[Items from a data source]

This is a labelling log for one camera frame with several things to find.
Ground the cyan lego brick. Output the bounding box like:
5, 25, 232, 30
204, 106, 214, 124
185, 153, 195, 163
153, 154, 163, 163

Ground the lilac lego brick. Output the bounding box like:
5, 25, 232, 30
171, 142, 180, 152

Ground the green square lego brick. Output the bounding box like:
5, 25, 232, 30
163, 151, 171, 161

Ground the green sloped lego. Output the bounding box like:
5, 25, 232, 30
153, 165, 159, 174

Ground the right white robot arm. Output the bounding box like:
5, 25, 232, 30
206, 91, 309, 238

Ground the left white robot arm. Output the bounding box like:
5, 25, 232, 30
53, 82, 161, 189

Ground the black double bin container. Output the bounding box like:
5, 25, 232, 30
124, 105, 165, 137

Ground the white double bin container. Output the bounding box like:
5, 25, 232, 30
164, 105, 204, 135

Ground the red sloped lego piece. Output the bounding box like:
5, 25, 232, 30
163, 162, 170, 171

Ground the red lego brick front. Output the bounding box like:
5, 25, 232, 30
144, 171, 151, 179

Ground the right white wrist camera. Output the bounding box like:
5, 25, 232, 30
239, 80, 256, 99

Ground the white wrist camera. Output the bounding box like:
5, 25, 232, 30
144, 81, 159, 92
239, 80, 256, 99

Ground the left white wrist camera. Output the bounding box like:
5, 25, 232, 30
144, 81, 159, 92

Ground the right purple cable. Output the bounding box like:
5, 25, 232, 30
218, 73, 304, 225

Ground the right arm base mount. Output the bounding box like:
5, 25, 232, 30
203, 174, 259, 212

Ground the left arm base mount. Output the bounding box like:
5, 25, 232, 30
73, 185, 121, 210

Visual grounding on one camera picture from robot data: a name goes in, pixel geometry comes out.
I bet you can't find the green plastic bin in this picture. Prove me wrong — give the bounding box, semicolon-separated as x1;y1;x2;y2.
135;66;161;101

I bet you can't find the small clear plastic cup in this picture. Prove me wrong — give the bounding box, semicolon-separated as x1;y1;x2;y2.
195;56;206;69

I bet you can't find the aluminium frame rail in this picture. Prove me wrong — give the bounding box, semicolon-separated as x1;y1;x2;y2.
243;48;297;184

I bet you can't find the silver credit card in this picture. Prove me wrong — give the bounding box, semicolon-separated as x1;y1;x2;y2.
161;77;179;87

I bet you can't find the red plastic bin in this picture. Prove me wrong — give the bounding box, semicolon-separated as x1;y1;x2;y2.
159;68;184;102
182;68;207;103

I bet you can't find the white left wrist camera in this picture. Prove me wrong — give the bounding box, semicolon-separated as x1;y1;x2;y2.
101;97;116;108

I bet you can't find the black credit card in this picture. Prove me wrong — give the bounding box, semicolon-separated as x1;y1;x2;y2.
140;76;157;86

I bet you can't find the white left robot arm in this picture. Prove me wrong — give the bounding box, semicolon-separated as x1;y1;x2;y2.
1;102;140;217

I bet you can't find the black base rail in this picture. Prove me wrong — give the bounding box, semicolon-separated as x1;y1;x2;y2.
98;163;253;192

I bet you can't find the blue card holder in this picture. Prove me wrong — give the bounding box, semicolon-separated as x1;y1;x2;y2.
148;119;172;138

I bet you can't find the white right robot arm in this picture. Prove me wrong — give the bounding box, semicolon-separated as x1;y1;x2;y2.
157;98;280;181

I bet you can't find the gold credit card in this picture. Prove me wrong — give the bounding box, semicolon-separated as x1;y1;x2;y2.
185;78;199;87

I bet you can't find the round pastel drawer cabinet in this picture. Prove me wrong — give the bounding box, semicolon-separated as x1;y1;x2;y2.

WHAT TO WORK ON -
Total the lines in the records above that contain the string "sloped". Write only that total.

SOLUTION TO THE PROBLEM -
2